OI Togo’s by-laws were submitted to the Ministry of Interior for approval. Messan met that summer with the Minister of Public Health and Social Affairs, Mme. Suzanne Aho, who welcomed the project and assured us of her assistance. The next step in Lomé is the recruitment of a director and houseparents. Michel Kinvi served first as the OI America Togo Committee Secretary and worked later as my assistant.
Hubert Eteh-Benissan of OI America’s International Council has made three trips to Togo to pull the organization there together, following in the footsteps of Messan Minyanou. OI America Council member Ernst Fiabu is spearheading efforts to create a project in neighboring Ghana.
Each of the villages I visited in Togo and Ghana, whether attending a ceremony in Gboto Village, Yoto Prefect, or looking at possible homes in Esse-Dzogbedji Village, Yoto Prefect, has a chief. In Dzelukorpe, outside Accra, there is a chief. And so of course there was a chief in Hubert Eteh-Benissan’s hometown, a village near the Benin border of Togo.
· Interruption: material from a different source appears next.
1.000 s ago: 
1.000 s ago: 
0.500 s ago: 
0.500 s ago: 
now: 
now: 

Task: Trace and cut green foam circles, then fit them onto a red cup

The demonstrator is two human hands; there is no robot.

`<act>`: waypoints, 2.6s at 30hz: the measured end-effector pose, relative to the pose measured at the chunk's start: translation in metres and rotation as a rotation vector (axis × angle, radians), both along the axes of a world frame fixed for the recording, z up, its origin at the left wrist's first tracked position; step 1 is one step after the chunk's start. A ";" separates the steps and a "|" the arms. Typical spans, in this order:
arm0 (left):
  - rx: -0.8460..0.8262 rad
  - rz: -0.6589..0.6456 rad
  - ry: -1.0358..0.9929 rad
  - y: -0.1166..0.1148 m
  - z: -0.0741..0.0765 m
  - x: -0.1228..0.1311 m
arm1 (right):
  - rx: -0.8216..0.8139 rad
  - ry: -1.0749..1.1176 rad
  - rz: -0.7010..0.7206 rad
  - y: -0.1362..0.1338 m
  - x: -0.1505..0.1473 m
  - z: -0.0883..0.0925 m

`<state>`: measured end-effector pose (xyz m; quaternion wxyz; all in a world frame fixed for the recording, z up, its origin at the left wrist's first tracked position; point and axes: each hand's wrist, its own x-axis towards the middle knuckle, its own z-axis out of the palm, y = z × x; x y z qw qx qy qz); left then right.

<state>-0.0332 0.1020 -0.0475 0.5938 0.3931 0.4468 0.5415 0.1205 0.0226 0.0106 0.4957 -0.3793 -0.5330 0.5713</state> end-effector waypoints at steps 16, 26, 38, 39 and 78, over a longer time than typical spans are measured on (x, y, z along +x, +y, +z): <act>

Walking across the dusty courtyard, with the sun shining down brightly, we disturb several large lizards that go scurrying off. The Reception Room is large, with a full screen TV playing French-speaking cable. The many assistants have sat us and brought an assortment of beverages. As the Chief enters to make his way to the large sofa, with pillows arranged so that only one person may sit upon it, we rise. Then, one at a time, we move to greet him, falling down on one knee with head bowed. The Chief extends his hand to me and I grasp it in both of mine. He pulls his hand back after a moment. I stand and move back to my upholstered chair. The greeting formalities are over.
I next introduce Orphans International in English, which he understands, although he replies in French. Hubert and the chief continue in both French and Ewe, the local language spoken along the coast from Ghana to Benin. The chief tells us that 250 years ago a British sea captain had agreed as a favor to the African royal family to take one of his ancestors to England to study European ways for eighteen years. Upon his return he served as a cultural and linguistical translator for commerce back and forth along the coast of West Africa.
OI Togo was set to open by the end of 2006, and OI Ghana in the spring of 2007. Following an exceptionally successful trip to West Africa sponsored by Air France, OI America Ghana Committee Chair Hubert Eteh-Benissan and I met with business, government, health sector, and NGO leaders in Lomé, Accra, and the Volta region between the two.
We presented OI to the African press corps in a press conference in Lomé, capital city of French speaking Togo, in August 2006. Flanked by Hubert, as well as the president of OI Togo, Dominique Awa, and the Minister of the Department of Social Affairs, the Hon. Agnélé Mensah-Atoemne, I helped field questions from over fifty journalists. With the Minister of Social Affairs and the OI Togo president beside me, I was in good company: Dominique Awa serves as Togolese Secretary General of the Minister of Security.
During the trip we met with what I began to refer to as the Usual Suspects: UNICEF Togo, CARE Togo, SOS Children’s Village of Togo, Afrique Aide of Togo, and the Chamber of Commerce of Lomé, as well as the Prime Minister of Togo, the American Ambassador to Togo, the Minister of Social Affairs of Togo, and Miss Togo, who has agreed to help represent OI Togo I also met with three chapters of Rotary International, which each expressed interest in assisting us.
In Ghana our delegation visited government offices, met with representatives of the Ministry of Social Welfare, and began the legal process to incorporate and register as both an NGO and an orphanage in Accra, the capital city of English-speaking Ghana. Dr. Nesfield Semey, a psychiatrist at Pantang Hospital, is the president of the Ghanaian OI board. He is offering OI Ghana a large parcel of land outside the Volta Region’s capital city of Ho to begin building a campus for orphaned children there.
Another OI family note: Dr. Semey is the uncle of Ernest Kwesi Fiabu, the chair of the OI America Ghana Committee. Ernest’s brother, Israel Fiabu, joined the delegation in Ghana. OI always welcomes family participation!